Introduction
In previous posts, we explored using boost scores to balance the signal between text matches scored with BM25 and vector matches that are scored with cosine similarity. Because the orders of magnitude on these two methods can be drastically different, a positive boost on the lower-scoring cosine similarity is necessary for our vector matches to have a noticeable effect on the final ranking of documents.
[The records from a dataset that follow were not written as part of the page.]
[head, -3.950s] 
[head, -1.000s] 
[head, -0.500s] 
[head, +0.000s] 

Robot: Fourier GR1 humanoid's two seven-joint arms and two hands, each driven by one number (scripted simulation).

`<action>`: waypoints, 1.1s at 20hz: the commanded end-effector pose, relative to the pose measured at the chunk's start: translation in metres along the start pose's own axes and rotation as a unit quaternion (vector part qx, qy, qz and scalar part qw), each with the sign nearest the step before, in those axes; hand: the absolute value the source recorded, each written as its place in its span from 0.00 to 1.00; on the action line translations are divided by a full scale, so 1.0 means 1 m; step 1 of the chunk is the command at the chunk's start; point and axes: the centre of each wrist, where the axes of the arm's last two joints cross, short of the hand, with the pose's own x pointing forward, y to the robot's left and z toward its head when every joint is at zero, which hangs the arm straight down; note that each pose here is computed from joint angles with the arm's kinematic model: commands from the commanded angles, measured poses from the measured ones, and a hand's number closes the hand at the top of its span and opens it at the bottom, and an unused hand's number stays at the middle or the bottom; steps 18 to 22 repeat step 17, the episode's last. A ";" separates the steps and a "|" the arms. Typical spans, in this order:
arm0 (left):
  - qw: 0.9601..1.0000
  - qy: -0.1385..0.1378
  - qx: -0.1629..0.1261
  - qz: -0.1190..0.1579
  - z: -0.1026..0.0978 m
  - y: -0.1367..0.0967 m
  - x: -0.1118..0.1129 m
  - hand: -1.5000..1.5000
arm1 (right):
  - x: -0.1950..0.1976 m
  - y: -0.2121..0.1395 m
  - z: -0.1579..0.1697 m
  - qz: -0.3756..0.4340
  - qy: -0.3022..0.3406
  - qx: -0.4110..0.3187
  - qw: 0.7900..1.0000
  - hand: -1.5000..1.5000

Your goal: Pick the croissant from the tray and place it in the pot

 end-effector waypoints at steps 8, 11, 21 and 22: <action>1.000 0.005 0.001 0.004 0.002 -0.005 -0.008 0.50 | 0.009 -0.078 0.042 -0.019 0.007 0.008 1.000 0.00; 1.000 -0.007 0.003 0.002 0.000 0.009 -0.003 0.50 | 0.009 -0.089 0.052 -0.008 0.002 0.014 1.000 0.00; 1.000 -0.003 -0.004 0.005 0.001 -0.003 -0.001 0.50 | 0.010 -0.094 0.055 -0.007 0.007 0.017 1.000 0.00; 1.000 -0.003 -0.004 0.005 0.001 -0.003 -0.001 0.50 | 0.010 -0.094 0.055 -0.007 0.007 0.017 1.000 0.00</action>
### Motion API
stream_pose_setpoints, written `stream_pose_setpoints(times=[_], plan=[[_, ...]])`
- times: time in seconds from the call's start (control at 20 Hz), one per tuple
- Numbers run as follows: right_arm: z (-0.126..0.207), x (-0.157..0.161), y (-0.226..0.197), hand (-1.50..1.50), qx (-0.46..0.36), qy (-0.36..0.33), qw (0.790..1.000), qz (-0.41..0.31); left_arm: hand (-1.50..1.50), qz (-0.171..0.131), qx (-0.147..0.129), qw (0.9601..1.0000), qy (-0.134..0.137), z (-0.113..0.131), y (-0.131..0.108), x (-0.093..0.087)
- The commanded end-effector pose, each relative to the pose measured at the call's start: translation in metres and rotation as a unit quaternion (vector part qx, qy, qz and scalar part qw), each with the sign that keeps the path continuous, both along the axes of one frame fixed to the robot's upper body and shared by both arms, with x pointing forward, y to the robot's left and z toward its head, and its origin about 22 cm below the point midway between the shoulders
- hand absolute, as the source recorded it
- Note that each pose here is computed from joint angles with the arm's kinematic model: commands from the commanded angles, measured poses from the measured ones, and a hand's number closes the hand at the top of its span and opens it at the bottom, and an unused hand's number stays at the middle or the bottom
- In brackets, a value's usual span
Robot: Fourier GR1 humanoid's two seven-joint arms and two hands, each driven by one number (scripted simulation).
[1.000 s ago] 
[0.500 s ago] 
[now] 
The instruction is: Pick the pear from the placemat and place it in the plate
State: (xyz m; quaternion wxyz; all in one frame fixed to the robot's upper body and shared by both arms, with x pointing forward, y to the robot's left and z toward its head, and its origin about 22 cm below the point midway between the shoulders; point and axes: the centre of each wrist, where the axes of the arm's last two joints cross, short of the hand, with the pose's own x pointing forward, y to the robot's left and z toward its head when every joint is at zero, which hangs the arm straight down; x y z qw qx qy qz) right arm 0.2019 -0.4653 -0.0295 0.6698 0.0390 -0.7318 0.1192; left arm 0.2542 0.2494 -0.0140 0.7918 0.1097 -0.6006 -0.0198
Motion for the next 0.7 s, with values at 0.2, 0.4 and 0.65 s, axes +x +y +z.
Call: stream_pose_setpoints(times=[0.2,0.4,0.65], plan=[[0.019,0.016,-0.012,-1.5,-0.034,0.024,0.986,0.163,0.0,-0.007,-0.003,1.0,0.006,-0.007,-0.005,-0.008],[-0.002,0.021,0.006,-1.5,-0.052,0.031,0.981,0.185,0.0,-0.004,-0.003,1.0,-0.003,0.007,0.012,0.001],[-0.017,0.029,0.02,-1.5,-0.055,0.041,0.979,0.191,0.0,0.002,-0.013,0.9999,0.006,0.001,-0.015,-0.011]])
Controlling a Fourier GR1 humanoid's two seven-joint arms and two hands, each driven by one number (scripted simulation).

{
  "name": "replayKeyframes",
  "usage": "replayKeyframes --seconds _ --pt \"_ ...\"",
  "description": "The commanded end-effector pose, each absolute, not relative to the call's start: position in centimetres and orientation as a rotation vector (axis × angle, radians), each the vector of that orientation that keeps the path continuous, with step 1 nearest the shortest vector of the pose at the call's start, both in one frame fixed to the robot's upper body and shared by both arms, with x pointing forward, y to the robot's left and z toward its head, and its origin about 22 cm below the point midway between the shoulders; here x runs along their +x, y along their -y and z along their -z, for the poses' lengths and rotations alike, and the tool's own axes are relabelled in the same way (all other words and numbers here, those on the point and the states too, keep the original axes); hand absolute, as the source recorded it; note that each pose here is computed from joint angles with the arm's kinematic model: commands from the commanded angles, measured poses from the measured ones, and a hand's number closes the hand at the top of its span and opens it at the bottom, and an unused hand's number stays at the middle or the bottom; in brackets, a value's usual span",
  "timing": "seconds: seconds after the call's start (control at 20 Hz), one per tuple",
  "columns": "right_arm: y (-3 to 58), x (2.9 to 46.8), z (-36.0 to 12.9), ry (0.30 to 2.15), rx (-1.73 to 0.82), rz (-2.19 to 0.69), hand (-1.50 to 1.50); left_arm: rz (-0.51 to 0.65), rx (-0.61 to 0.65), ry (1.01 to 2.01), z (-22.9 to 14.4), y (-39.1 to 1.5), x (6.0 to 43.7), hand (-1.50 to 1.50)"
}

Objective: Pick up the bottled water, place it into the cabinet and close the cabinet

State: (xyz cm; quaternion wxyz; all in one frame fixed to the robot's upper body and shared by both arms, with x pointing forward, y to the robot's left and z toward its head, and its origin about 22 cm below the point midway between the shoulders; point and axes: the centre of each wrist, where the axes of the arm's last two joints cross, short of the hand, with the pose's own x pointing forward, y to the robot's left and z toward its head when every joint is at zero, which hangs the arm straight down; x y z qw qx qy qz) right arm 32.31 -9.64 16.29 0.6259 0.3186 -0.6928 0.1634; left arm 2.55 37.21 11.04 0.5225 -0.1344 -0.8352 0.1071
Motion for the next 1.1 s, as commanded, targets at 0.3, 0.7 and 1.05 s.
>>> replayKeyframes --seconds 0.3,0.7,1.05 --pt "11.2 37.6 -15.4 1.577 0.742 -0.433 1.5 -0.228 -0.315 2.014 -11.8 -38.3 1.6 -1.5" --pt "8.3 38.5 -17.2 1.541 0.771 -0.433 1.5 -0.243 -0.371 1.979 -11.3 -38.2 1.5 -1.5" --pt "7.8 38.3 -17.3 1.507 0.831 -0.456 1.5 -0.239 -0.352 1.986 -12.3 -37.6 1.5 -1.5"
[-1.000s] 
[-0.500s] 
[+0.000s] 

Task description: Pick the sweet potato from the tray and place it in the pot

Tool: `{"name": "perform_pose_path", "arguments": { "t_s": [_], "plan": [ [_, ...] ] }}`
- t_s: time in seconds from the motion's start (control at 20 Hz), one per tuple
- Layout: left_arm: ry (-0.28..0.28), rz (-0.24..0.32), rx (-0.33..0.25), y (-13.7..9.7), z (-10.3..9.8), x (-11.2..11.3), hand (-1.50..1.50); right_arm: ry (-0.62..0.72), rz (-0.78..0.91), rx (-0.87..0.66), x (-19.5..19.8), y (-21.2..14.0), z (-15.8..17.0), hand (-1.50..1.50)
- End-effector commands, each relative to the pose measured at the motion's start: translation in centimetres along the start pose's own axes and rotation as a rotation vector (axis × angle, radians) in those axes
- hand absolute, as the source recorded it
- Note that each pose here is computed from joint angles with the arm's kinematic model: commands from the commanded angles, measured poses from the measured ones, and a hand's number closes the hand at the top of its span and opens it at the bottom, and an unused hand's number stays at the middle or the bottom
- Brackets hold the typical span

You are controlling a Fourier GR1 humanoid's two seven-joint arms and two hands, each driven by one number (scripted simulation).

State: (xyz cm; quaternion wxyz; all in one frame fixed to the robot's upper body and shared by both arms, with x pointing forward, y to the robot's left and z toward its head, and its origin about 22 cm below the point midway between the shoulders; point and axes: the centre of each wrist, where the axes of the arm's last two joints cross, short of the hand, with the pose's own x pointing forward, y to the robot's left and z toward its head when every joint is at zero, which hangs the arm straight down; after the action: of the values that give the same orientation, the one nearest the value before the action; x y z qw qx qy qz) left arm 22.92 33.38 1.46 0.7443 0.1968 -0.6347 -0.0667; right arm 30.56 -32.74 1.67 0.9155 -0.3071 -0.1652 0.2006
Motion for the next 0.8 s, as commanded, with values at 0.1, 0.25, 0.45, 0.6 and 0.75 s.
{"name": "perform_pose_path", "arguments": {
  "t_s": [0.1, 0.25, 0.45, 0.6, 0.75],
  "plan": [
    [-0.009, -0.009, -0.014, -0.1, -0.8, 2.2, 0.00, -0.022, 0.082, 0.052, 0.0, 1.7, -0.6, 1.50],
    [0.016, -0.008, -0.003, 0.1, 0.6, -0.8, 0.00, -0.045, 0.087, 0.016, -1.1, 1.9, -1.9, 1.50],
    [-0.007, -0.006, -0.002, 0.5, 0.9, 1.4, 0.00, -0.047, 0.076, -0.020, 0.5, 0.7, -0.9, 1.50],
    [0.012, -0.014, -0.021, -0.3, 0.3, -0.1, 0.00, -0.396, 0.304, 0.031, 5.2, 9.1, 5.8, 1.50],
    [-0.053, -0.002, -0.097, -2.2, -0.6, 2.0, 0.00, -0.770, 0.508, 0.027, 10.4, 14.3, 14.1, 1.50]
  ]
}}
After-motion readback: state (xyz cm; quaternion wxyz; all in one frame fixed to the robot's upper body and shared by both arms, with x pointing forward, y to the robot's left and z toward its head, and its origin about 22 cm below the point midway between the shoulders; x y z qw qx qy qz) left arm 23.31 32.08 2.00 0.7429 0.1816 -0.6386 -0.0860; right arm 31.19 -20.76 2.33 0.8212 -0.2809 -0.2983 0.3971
There are, however, some drawbacks to this method. The first is that while we can get the scores of the vector match into the same ballpark with boosting, the scores that can be generated by the BM25 algorithm still have high variance. A second drawback is these BM25 scores are not necessarily stable as the product set that we are searching across changes. If, for instance, we suddenly add a ton of backyard grills to our product set, the terms ‘backyard’ and ‘grill’ will see their scores decrease.
Reciprocal Rank Fusion tries to mitigate these drawbacks by instead treating these as separate information retrieval tasks and then combining them based on their ranking. The algorithm uses a naive scoring function that assigns each document a score which is 1 divided by the document’s rank plus a constant. Any document that is retrieved in multiple systems has the scores from each system summed up for a total score. The constant in the denominator is in place to “mitigate the impact of high rankings from outlier systems”.
The original paper for reciprocal rank fusion is here, and there is a terrific talk by Phillip Krenn that shows some examples.
Here is a quick toy example of how this might work:
Rank | BM25 | Vector |
---|---|---|
1 | doc 1 | doc 6 |
2 | doc 6 | doc 4 |
3 | doc 3 | doc 1 |
4 | doc 4 | doc 3 |
5 | doc 2 | doc 5 |
Document | RRF (k=1) | Score |
---|---|---|
doc 1 | 1/(1+1) + 1/(1+3) | 0.750 |
doc 2 | 1/(1+5) + 0 | 0.167 |
doc 3 | 1/(1+3) + 1/(1+4) | 0.450 |
doc 4 | 1/(1+4) + 1/(1+2) | 0.533 |
doc 5 | 0 + 1/(1+5) | 0.167 |
doc 6 | 1/(1+2) + 1/(1+1) | 0.833 |
Rank | Document | Score |
---|---|---|
1 | doc 6 | 0.833 |
2 | doc 1 | 0.750 |
3 | doc 4 | 0.533 |
4 | doc 3 | 0.450 |
5 | doc 2 | 0.167 |
6 | doc 5 | 0.167 |
Running RRF Searches
I should note that as of this time the rrf rank function is available in elastic search but only for paying customers, here’s the documentation. It’s relatively simple to implement on our own, which we were able to do in the following fuction
def query_elasticsearch_rrf_multi(
es_client,
index_name,
search_text=None,
search_vector=None,
num_results=10,
num_query_results=50,
k=60,
boost_values = None,
):
"""Combines a vector search and a text search with RRF. Allows for multiple vector search fields.
Args:
es_client: An Elasticsearch client object.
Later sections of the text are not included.